This is more than just a reshuffle…it is the implosion of Germany’s three-party ruling coalition.
On the evening of Wednesday, November 6, Chancellor Olaf Scholz asked President Steinmeier to dismiss the Finance Minister. The latter, a figure in the liberal FDP party, had openly opposed the chancellor for months. He was also replaced by a close advisor to Olaf Scholz.
Only one of the liberal ministers decided to stay in the government, the Minister of Transport, but he announced that he wanted to leave the FDP party.
How did the three ruling parties – the SPD, the FDP and the Greens – end up breaking their government alliance?
The German president may urge political leaders to “reason” and “responsibility”, but Frank-Walter Steinmeier said it himself in his speech this morning (07.11.24): the “country needs stable majorities and effective government. Hence the convening, expected soon, of early legislative elections.
Reference from the Minister of Finance
Chancellor Olaf Scholz did not hide his frustration in his address to the nation on Wednesday evening, from which here is an extract regarding the sacked Finance Minister, Christian Lindner, of the FDP:
“Too often, necessary compromises have been stifled by public squabbles and loud ideological demands. Too often, Federal Minister Lindner has inappropriately blocked laws. Too often, he has engaged in petty partisan tactics. Too often often he broke my trust.”
Too heterogeneous a coalition
The three parties that made it up – the social democrats of the SPD, the FDP and the Greens – were only able to overcome their programmatic differences for a while.
However, the coalition’s projects were initially ambitious for three ideologically distant parties on paper: Germany was to become a model for climate protection, 400,000 new homes were to be built.
The State had to be modernized while retaining a social character: aid for the unemployed was changed to “citizen’s income”, basic protection for children had to be introduced, the level of pensions stabilized, the minimum income increased, as well as as investments in science and research.
To mark their brand new alliance, environmentalist and liberal ministers published a group selfie, in September 2021, on all their Instagram accounts at the same time, accompanied by the following caption: “In the search for a new government, we are looking for commonalities and bridges to go beyond what separates us. And we are finding them. What an exciting time.”

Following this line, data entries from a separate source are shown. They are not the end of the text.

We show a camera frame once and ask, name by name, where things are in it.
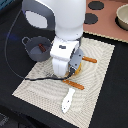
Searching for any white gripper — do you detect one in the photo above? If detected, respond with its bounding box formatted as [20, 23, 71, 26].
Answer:
[50, 37, 83, 76]

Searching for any brown toy sausage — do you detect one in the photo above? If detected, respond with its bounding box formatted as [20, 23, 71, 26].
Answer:
[38, 44, 46, 52]

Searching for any grey pot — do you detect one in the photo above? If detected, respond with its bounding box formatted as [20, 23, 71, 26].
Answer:
[22, 36, 52, 62]

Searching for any orange toy bread loaf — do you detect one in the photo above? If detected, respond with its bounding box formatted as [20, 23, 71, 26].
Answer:
[68, 63, 81, 77]

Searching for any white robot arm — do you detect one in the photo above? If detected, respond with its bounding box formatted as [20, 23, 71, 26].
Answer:
[22, 0, 86, 76]

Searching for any black stove burner disc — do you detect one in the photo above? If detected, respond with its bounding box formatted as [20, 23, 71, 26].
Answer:
[84, 13, 98, 25]
[88, 1, 104, 10]

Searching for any white woven placemat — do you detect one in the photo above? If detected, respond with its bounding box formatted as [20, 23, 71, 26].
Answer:
[13, 38, 114, 128]

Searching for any cream bowl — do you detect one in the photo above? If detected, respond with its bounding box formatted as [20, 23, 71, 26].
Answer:
[116, 4, 128, 31]

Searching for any wooden handled knife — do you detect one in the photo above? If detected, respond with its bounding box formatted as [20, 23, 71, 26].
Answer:
[82, 56, 97, 63]

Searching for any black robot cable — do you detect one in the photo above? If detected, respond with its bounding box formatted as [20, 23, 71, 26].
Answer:
[4, 9, 70, 82]

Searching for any wooden handled fork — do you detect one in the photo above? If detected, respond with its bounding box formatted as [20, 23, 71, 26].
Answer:
[62, 80, 84, 90]

At the time, the three parties described negotiations which focused on their different points of view and ideological differences as “enriching”. They claim that “opposites complement each other.”
Olaf Scholz (SPD), the chancellor, praises a “coalition of equals”.
But quickly, fundamental differences resurface.
Welfare, asylum policy, public spending, arms sales…many issues became bones of contention and German citizens quickly got the impression that the government was spending more time arguing than ‘to make decisions.
Money: where the problem lies
Finances and social and energy policy have crystallized their differences. The liberals advocated austerity and control of public spending, while the Greens and the social democrats hoped to be able to inject more into social issues, housing construction and the energy transition in particular.
The Constitutional Court ruled at the end of 2023 that it was not in compliance with the Basic Law for the government to decide to use 60 billion euros originally planned for the fight against the Covid-19 pandemic to reallocate them to energy policy.
This verdict prevented the SPD and the Greens from injecting these “surplus” billions into climate protection, without having to cut corners on the federal budget. Finances were in fact held within the government by the sacked FDP minister, Christian Lindner, parsimonious in matters of public spending and hostile to the State increasing the debt.
Global crises
And then there were the exceptional crises which accumulated during this mandate: the end of the Covid-19 pandemic, the invasion of Ukraine by Russia, the suspension of deliveries of Russian gas and oil, the threat of an energy crisis, inflation.
For years, the worm was in the fruit and this breakdown of the coalition is hardly surprising.
The dispute has taken so much precedence over political discussion in recent months, to the point that the SPD, Greens, FDP coalition has become the most unpopular government in the entire history of the Federal Republic.
The disenchantment of citizens has already been reflected in the ballot boxes during the last regional elections in the East.
The hopes of Friedrich Merz (CDU)
The conservative opposition, led by Friedrich Merz in the CDU, hopes that its leader will be the next chancellor. She asks Olaf Scholz to ask the question of confidence in Parliament “next week” at the latest.
MPs are expected to vote on January 15 for no confidence in the outgoing government, which no longer has a majority to pass its legislative proposals. The way would therefore be open to the organization of early legislative elections in March 2025.
Until then, the Scholz government will continue to carry on with current affairs.
Despite these new uncertainties, NATO Secretary General Mark Rutte says he is confident about German defense policy and foreign policy.
According to him, Germany will still be able to continue to play fully “its role on the international scene”.